Excerpts from a dataset

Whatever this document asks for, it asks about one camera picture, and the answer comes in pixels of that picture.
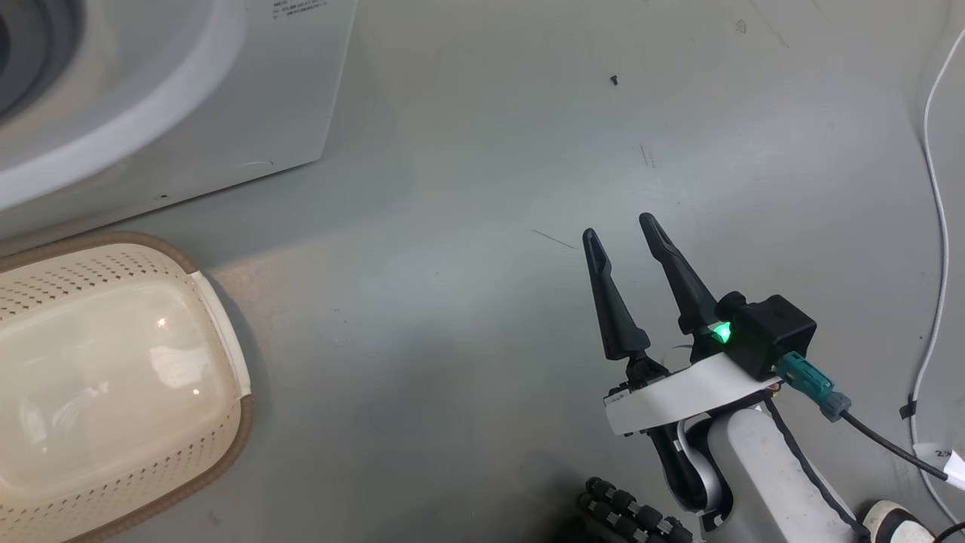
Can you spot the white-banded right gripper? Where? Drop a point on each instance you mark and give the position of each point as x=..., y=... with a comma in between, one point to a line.
x=678, y=396

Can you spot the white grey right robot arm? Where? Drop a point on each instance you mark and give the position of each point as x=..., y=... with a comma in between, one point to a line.
x=754, y=483

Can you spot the white front-load washing machine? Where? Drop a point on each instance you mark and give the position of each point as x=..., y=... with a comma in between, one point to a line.
x=226, y=90

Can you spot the cream perforated laundry basket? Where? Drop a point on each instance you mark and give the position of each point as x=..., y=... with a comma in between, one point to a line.
x=113, y=377

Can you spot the small printed text sticker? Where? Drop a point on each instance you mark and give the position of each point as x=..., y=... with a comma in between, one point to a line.
x=300, y=7

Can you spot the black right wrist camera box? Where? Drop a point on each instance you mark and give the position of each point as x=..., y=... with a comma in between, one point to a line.
x=776, y=332

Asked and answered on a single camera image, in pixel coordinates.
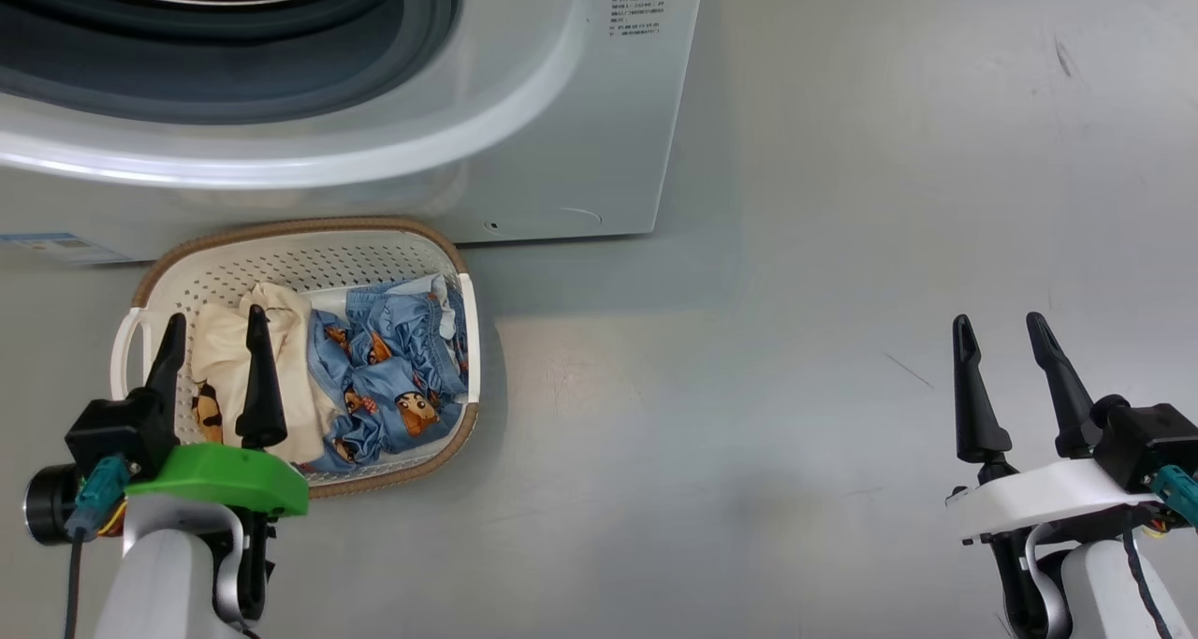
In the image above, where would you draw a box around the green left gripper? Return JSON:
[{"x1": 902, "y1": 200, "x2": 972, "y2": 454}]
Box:
[{"x1": 124, "y1": 304, "x2": 310, "y2": 518}]

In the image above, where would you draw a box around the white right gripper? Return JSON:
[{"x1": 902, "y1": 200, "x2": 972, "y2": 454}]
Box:
[{"x1": 945, "y1": 312, "x2": 1161, "y2": 546}]

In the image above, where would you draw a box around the cream shirt with cartoon print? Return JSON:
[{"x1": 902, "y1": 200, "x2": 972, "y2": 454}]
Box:
[{"x1": 190, "y1": 282, "x2": 340, "y2": 464}]

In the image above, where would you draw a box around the blue cartoon print shirt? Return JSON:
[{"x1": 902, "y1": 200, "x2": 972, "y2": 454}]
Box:
[{"x1": 307, "y1": 310, "x2": 461, "y2": 473}]

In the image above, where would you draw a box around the white perforated basket brown rim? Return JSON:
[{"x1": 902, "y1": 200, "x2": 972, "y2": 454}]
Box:
[{"x1": 110, "y1": 216, "x2": 481, "y2": 500}]

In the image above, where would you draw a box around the white front-load washing machine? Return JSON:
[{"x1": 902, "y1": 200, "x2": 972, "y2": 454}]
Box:
[{"x1": 0, "y1": 0, "x2": 708, "y2": 264}]

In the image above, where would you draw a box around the blue energy label sticker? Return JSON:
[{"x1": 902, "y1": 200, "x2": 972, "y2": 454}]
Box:
[{"x1": 0, "y1": 232, "x2": 132, "y2": 266}]

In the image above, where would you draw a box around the black text sticker on washer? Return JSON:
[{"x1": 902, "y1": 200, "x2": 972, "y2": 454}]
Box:
[{"x1": 610, "y1": 0, "x2": 668, "y2": 40}]

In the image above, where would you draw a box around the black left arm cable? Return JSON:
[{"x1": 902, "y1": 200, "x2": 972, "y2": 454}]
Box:
[{"x1": 63, "y1": 536, "x2": 87, "y2": 639}]

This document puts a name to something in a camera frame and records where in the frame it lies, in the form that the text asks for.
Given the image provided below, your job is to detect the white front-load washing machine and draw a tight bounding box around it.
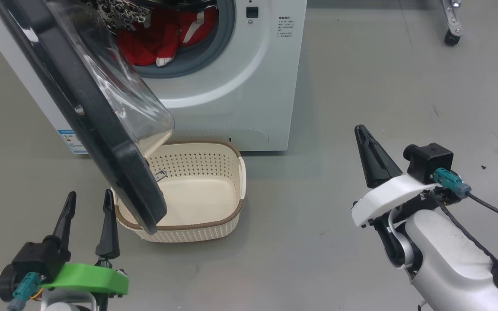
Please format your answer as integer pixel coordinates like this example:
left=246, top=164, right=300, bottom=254
left=0, top=0, right=308, bottom=155

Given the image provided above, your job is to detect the blue energy label sticker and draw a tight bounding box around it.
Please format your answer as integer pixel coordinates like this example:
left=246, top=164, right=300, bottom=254
left=57, top=129, right=89, bottom=155

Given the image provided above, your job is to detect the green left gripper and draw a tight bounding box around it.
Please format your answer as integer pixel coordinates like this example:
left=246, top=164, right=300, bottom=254
left=39, top=189, right=130, bottom=296

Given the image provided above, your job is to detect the black-rimmed glass washer door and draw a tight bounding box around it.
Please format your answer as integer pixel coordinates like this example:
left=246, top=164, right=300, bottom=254
left=0, top=0, right=175, bottom=236

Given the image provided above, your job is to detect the teal right camera connector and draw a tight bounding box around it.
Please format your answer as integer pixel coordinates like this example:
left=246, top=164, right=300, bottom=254
left=433, top=168, right=472, bottom=199

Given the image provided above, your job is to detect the metal cart leg with caster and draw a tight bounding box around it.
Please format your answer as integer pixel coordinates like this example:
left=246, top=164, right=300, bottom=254
left=437, top=0, right=463, bottom=47

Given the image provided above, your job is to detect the thin black camera cable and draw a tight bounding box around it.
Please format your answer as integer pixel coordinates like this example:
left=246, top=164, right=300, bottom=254
left=465, top=192, right=498, bottom=227

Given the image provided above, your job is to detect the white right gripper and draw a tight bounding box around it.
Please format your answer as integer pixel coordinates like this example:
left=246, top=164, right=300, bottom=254
left=351, top=124, right=442, bottom=228

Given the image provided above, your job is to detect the teal camera connector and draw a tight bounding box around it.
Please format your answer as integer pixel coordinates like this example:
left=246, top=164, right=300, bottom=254
left=7, top=272, right=42, bottom=311
left=433, top=168, right=472, bottom=199

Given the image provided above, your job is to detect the red and white garment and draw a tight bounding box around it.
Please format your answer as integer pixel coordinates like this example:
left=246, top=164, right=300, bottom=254
left=116, top=6, right=219, bottom=67

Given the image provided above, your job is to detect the cream perforated laundry basket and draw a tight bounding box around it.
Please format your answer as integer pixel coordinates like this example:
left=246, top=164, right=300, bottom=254
left=111, top=140, right=246, bottom=242

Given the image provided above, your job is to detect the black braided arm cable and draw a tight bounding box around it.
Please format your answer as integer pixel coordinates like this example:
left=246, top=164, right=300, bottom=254
left=438, top=201, right=498, bottom=311

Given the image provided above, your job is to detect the teal left camera connector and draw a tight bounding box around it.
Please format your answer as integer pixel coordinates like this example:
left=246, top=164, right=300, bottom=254
left=7, top=272, right=42, bottom=311

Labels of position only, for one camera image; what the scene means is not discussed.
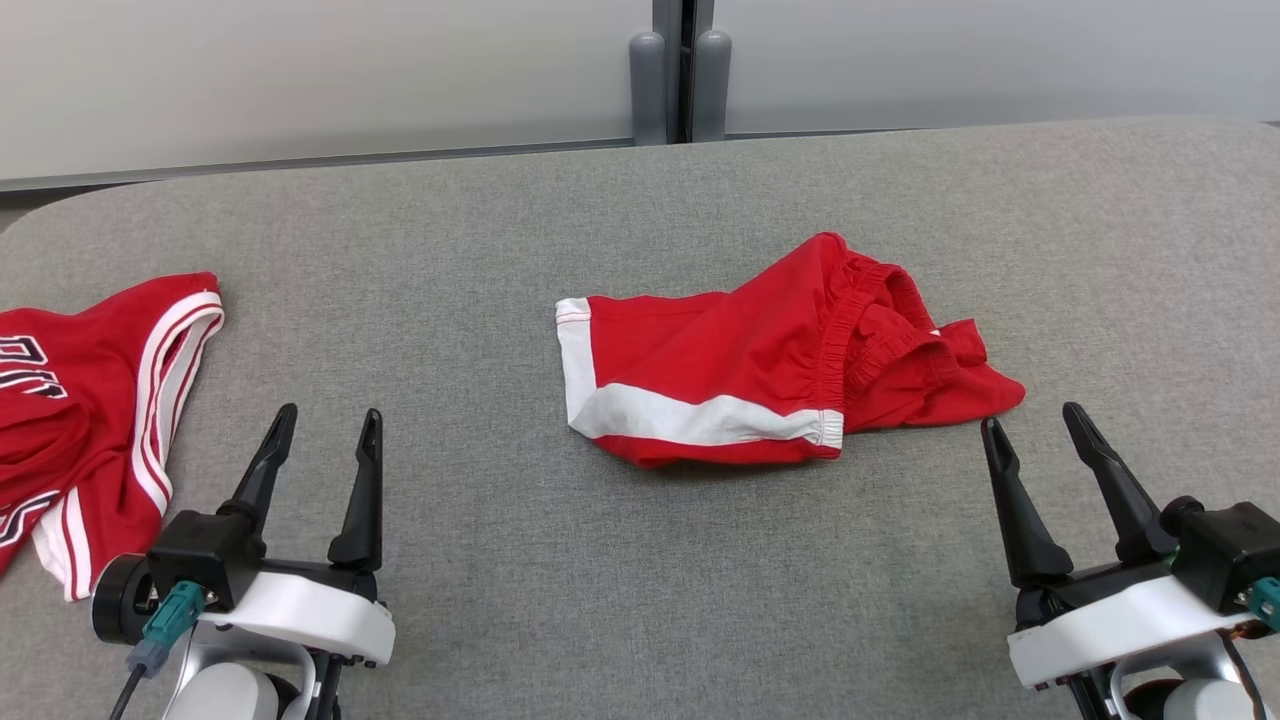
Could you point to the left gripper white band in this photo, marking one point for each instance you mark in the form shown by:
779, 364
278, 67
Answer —
300, 615

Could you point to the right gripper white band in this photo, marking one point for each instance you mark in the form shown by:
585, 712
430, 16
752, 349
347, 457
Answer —
1120, 620

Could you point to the red jersey with white stripes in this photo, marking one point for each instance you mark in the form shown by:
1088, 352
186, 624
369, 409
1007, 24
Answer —
90, 400

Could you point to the red shorts with white band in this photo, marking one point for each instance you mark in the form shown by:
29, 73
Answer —
720, 350

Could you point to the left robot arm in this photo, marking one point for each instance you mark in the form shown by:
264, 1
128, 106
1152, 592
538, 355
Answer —
225, 695

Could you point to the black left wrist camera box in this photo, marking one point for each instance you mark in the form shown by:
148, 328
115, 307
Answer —
205, 550

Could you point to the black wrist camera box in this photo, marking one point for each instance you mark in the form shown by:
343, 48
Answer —
1230, 550
205, 550

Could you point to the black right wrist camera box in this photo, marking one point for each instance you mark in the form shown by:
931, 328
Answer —
1230, 550

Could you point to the teal left camera connector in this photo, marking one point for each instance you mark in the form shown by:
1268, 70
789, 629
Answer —
172, 615

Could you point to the teal camera connector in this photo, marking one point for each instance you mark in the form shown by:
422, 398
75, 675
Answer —
1265, 603
172, 615

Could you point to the teal right camera connector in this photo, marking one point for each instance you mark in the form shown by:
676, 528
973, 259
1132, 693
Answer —
1265, 603

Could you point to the grey partition base rail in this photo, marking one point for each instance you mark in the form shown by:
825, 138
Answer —
300, 163
850, 131

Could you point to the grey cylindrical post foot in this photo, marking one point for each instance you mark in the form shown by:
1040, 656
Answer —
711, 90
647, 90

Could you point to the grey partition post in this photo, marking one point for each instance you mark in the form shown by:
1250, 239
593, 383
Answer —
683, 60

Goal of the exercise: Look above for every line with the word "cable" and copy it.

Your solution:
In the image above, where would you draw a box around the black left arm cable? Return JSON:
Given the image provided above, your job is to detect the thin black camera cable and draw a tight bounding box around it.
Given the image provided above, your job is to detect the black braided arm cable and draw a tight bounding box around it.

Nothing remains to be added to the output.